Obviously, overweight adults can improve their health by eating nutritiously and exercising regularly. Good physical habits and activity are crucial achieving and maintaining a stable, healthier weight throughout life. In a perfect world, no one would become obese in the first place. In reality, losing weight and keeping it off is hard.

No Evidence against Yo-Yo Dieting

There is no solid evidence to show that yo-yo dieting creates health problems. In fact, Dr. Louis Aronne, an expert on obesity at Weill-Cornell Medical College in New York City, believes yo-yo dieting can actually prevent disease.
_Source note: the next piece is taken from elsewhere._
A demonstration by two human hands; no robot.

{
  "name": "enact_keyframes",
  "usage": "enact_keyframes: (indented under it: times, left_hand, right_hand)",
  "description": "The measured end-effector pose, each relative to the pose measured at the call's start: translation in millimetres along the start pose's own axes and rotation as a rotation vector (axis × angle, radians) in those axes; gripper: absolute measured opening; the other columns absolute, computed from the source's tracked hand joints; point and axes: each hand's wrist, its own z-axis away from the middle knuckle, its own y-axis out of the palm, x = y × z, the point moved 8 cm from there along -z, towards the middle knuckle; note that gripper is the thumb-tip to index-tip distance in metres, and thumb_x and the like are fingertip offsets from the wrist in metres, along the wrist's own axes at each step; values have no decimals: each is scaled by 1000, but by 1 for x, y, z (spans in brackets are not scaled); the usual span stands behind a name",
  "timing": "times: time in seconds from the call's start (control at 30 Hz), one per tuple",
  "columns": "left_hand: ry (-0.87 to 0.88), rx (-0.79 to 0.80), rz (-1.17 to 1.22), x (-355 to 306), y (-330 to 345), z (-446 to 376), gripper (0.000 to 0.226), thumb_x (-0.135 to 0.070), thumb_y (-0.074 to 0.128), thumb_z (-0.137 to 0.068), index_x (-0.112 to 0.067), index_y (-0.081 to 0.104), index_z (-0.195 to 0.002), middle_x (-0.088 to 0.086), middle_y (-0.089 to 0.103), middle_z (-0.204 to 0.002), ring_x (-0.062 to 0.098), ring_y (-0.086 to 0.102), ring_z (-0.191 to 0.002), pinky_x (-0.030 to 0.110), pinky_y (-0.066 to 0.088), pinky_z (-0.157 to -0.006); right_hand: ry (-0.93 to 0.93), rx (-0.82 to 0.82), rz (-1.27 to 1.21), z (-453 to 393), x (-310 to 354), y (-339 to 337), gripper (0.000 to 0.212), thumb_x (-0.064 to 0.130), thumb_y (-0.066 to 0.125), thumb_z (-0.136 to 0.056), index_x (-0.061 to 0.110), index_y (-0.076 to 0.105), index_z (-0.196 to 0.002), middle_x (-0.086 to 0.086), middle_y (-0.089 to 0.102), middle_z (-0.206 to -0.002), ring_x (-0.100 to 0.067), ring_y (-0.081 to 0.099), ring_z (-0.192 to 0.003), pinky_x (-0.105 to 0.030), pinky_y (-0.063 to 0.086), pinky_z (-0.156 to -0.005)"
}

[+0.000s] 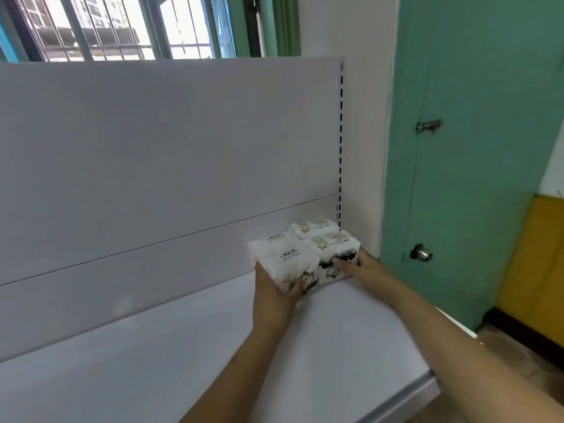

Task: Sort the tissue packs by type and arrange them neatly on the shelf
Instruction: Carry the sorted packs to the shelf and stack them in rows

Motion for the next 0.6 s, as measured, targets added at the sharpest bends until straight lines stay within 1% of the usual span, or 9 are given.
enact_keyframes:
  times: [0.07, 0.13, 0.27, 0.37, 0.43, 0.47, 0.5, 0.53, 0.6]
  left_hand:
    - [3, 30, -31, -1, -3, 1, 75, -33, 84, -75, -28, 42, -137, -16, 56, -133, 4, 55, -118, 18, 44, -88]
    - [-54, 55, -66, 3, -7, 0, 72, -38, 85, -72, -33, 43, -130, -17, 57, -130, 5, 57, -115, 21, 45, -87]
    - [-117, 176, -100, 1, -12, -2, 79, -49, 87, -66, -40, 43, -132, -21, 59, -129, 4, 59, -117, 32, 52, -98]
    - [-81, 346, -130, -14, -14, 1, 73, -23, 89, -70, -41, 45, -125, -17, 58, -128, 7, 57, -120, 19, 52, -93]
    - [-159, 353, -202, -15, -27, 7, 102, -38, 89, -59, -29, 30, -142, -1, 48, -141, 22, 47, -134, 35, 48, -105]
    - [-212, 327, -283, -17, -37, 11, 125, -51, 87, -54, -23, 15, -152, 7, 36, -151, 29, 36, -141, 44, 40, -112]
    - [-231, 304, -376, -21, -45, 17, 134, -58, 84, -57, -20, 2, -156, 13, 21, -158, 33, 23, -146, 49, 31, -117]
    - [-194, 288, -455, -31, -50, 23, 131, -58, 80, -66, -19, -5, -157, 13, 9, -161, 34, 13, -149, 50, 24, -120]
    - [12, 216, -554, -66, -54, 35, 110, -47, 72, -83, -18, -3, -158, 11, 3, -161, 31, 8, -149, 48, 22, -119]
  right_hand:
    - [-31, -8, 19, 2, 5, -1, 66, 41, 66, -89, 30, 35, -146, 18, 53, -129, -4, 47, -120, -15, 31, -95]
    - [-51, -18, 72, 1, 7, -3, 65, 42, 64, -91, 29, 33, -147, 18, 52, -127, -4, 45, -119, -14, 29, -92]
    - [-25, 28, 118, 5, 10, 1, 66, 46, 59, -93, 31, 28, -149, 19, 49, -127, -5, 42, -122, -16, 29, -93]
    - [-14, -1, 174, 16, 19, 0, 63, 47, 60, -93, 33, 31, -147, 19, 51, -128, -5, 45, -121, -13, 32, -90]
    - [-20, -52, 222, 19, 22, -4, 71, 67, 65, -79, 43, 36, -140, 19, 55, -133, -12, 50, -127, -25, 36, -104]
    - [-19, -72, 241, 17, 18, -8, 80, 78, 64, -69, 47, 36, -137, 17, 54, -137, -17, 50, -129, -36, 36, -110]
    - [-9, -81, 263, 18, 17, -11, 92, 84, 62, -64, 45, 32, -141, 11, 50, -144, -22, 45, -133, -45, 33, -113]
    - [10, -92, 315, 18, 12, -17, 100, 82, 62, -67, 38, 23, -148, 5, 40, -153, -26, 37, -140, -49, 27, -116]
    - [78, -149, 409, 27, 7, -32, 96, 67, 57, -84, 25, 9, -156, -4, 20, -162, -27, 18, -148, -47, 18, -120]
He explains that fat cells produce hormones that increase inflammation and blood sugar levels, leading to a host of obesity-related illnesses. When people lose weight, the body produces fewer of these harmful hormones. This benefit continues even if individuals regain some of the weight they once lost.

Studies Show Benefit

In 2002, a study targeted people at risk of developing diabetes. Researchers found that losing 7 percent of body weight reduced the potential of developing diabetes by 58 percent. Men and women in the study regained some of the weight, maintaining a weight loss of 4 percent. Still, the participants showed improved health overall. Based on this, Aronne claims that even short term or mild weight loss benefits health.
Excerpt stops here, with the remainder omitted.